Let $R$ be a UFD, and let $a$ and $b$ be nonzero nonunit elements of $R$. Since it's a UFD, each nonzero nonunit element determines a factorization into irreducbles, though possibly not unique(but if for each two such $q_1...q_k$, $p_1...p_r$ we have $k = r$ and $(q_i) = (p_i)$(after reordering, if needed).
What I need to prove if $a| b$, then one factorization of $b$ is contained in one factorization of $a$.
We have
$b = ac$. If $u$ is a unit, we cannot factorize it, but we know that $qu$ is also a unit for an irreducble $q$(easy to prove, the key fact is that $(uq) = (q)$). Okay, if $u$ is a unit, then let $q_1...q_k$ be a factorization of $b$, and $p_1...p_r$ be a factorization of $a$. Then we have $q_1...q_k = (up_1)...p_r$. And it follows that $k = r$ and (after reordering, if needed) $q_1 = up_1$ and for $2 \leq i \leq k \ \ (q_i) = (p_i)$
What can be done next? The problem is that $x_1...x_n = y_1...y_m$ in a UFD imples that $m = n$ and $(x_i) = (y_i)$, but not vice versa: $m = n$ and $(x_i) = (y_i)$ doesn't always imply that $x_1...x_n = y_1...y_m$.

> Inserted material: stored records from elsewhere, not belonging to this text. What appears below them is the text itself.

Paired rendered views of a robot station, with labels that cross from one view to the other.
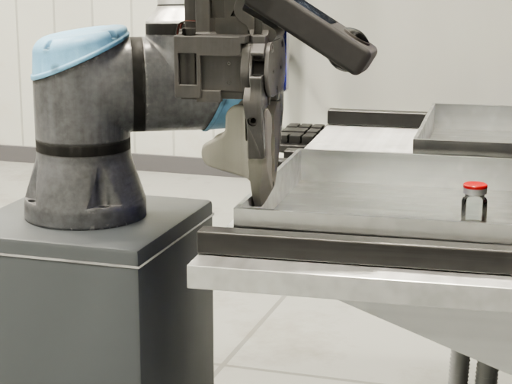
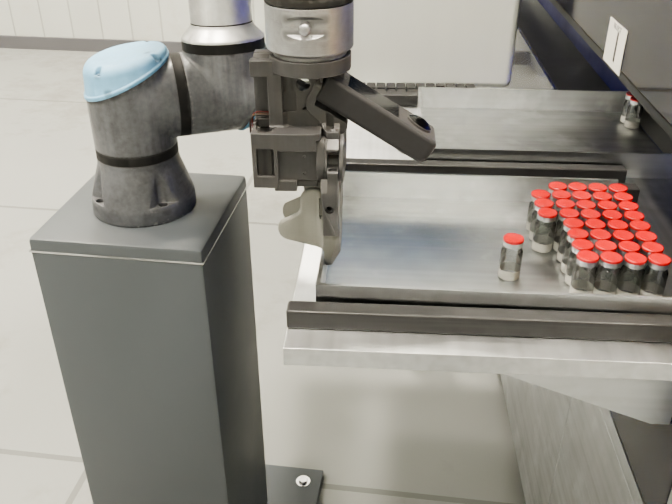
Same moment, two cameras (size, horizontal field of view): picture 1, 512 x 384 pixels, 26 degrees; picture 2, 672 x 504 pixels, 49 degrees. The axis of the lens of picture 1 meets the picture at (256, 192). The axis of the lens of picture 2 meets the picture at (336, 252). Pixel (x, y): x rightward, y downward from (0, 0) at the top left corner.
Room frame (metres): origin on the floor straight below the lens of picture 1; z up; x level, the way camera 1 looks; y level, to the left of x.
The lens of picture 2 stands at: (0.32, 0.10, 1.29)
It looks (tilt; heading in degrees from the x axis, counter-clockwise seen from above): 30 degrees down; 350
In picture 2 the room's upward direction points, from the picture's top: straight up
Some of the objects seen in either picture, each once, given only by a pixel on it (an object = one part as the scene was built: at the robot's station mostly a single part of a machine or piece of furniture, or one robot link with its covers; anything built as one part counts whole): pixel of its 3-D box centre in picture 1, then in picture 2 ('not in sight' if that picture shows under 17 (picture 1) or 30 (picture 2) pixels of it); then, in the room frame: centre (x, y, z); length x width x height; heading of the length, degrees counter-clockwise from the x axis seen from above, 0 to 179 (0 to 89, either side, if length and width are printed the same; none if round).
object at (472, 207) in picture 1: (474, 211); (510, 258); (0.92, -0.19, 0.90); 0.02 x 0.02 x 0.04
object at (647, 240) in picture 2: not in sight; (632, 238); (0.93, -0.33, 0.90); 0.18 x 0.02 x 0.05; 166
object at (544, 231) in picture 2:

So, how do we find out that a factorization of $b$ is contained in a factorization of $a$?
Ok. You have that $b=ac$.
You've more-or-less thought about the case when $c$ is a unit. If so, $b=ac=p_1\cdots p_r \, c$ so $p_1,\dots,p_{r-1},cp_r$ are irreducible factors of $b$. Thus they must match the other factorization of $b$ (i.e. $b=q_1\cdots q_k$) up to order and associates. [Among other things, this implies that $r=k$.] In any case, by the definition of "up to order and associates" $a$'s factorization is contained in $b$'s (because they're essentially the same).
Now if $c$ isn't a unit, it's definitely not zero (otherwise $b=ac=a0=0$). So how do you proceed? You should factor $a$ and $c$. Say $c=s_1\dots s_t$ where $s_1,\dots,s_t$ are irreducibles. But this means that $b=ac$ has a factorization: $p_1\dots p_r \cdot s_1 \cdots s_t$. This must match $b$'s other factorization. Thus each $p_i$ and $s_j$ term is an associate of some $q_n$. This means that the $p$'s are contained among the $q$'s (up to associates).

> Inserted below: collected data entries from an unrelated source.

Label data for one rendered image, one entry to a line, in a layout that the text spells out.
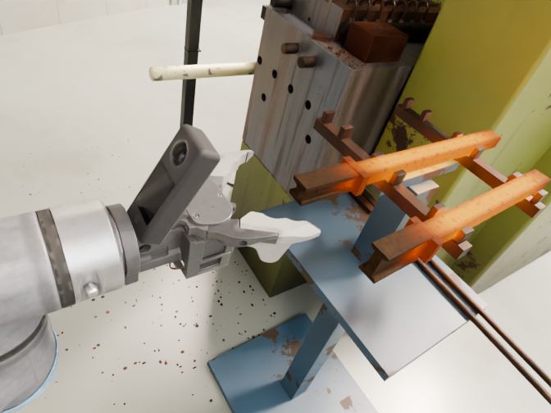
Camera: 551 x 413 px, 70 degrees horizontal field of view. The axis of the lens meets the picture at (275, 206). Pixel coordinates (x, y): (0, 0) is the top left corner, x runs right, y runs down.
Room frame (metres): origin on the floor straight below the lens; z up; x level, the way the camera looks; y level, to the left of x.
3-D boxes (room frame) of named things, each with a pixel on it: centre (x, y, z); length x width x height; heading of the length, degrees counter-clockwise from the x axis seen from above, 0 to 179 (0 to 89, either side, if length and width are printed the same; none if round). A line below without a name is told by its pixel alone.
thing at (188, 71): (1.30, 0.35, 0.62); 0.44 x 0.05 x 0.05; 133
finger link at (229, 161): (0.38, 0.07, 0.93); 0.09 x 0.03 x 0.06; 170
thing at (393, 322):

Edit: Uniqueness up to order and associates means that given two factorization, both must have the same number of irreducible factors. In addition, if $p$ appears as a factor in one factorization, then the other factorization must have a corresponding factor $q$ where $p$ and $q$ differ by a unit.

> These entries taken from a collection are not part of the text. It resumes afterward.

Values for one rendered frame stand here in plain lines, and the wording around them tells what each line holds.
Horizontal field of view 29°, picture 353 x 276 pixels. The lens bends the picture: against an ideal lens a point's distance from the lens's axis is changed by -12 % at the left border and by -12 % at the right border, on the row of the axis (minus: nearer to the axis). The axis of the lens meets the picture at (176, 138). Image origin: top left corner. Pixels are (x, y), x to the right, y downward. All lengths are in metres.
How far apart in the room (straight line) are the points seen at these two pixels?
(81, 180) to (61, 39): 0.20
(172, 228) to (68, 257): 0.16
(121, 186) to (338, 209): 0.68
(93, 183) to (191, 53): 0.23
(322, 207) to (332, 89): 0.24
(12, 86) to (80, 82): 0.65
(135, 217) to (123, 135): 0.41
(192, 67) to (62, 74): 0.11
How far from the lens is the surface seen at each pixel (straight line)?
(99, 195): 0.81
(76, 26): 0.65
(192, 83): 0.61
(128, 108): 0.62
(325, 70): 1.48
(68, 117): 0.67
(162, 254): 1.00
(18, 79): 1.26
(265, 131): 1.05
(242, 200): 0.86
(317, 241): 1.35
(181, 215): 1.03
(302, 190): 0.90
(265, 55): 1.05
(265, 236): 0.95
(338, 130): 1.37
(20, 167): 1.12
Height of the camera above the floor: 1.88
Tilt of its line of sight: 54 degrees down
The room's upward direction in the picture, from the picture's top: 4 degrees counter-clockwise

Since $b=p_1\dots p_r \cdot s_1 \cdots s_t= q_1\cdots q_k $ each $p_j$ must correspond to some $q_n$. Not that $p_j=q_n$, but $p_j=uq_n$ for some unit $u$. In this way the p's are "contained" in the list of q's...well...not exactly, but contained up to differing by units (i.e. up to associates).
Edit 2: Here's a specific example...
6 divides 24 because 6×4=24.
We can factor 24 as 24 = (-2)(2)(-2)(3). It's weird to pick negative factors. We usually pick positive factors. However in a general UFD, there is no concept of "positive" and generally no way to make a uniform selection of irreducible factors.
Anyway, back to factoring, we have 6 = (-2)(-3) and 4 = (-2)(-2).
24 = (-2)(2)(-2)(3) = (-2)(-3)(-2)(-2)
We can see that the factors of 6: -2 and -3 appear in the list of factors of 24: -2, 2, -2, and 3....well not exactly. -2 does appear but -3 appears "up to an associate" (namely its associate 3).